Ce n'est qu'une année et demi plus tard que Madame D. a été capable de donner son témoignage à la police. "On se ment à soi-même, on n'ose pas se dire qu'on est victime. C'est quand on prend conscience qu'on peut aller de l'avant."

Au niveau suisse, quelle application du droit est réservée pour le traitement des cas de loverboys ?
Madame la Procureure Alexandra Sigrist, par son intervention a apporté au public un éclairage sur l'application du droit en matière de procédure. Si deux articles entrent en ligne de compte, à savoir l'article 182 du Code pénal suisse (CP) concernant la traite d'êtres humains et l'article 195 du Code pénal suisse (CP) visant l'encouragement à la prostitution, il faut en définir clairement et par étapes les éléments qui les constituent, à savoir l'action, le moyen et le but.

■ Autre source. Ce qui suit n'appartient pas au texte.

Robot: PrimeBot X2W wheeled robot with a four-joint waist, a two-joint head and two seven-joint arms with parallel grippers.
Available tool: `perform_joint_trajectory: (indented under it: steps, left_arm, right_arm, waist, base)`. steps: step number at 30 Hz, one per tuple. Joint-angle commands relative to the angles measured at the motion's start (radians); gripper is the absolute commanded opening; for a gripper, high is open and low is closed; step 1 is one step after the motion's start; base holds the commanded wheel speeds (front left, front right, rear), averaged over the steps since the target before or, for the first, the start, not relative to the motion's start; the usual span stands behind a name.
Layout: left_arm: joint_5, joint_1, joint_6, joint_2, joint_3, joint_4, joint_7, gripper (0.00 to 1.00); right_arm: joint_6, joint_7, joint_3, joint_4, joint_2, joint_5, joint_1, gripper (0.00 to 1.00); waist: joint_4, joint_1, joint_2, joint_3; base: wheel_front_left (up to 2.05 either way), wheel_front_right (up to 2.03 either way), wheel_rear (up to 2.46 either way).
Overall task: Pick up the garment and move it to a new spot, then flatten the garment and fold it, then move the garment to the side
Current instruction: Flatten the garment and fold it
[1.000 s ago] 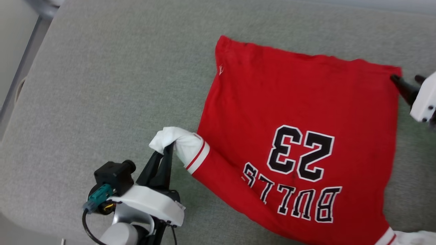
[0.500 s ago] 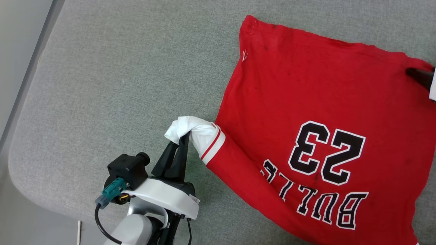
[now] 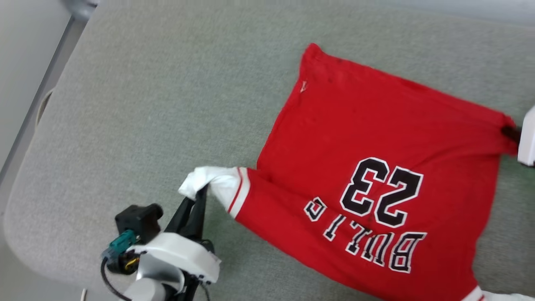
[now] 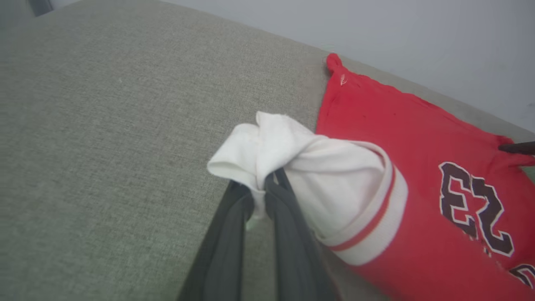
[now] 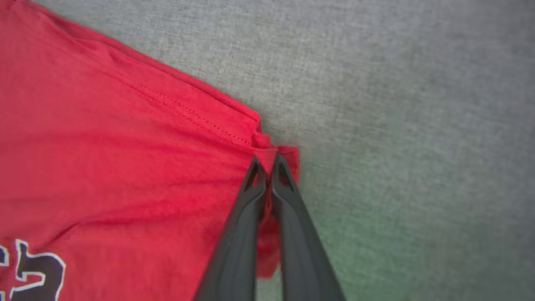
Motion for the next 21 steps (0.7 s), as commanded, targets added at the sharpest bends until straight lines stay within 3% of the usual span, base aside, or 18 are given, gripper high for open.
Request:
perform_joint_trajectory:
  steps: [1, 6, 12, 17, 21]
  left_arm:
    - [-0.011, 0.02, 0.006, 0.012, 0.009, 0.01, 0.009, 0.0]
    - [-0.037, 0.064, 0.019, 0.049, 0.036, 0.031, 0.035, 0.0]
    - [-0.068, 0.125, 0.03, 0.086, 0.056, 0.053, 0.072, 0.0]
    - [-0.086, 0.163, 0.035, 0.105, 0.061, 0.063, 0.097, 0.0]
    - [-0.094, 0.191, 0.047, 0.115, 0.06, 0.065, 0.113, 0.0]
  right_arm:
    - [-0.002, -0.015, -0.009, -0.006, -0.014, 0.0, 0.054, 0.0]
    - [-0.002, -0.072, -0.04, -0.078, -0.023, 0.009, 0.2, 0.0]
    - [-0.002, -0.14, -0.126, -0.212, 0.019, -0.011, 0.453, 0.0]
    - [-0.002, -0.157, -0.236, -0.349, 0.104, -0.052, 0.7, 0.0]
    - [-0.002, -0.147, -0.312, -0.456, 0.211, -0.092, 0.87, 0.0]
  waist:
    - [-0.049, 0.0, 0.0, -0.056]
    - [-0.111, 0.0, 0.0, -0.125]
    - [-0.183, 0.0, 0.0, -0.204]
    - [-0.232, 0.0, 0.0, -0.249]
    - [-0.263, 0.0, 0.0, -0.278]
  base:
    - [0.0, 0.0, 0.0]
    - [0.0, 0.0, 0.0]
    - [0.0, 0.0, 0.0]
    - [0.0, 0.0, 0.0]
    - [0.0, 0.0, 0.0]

  • Par action: le recrutement, le transfert, la logistique ;
  • Par moyen: la tromperie sur les sentiments, l'exploitation de la vulnérabilité, notamment financière, la manipulation, l'usure, les menaces, le chantage, le recours à la force ;
  • Par but: l'exploitation de la prostitution et l'enrichissement au détriment de la victime.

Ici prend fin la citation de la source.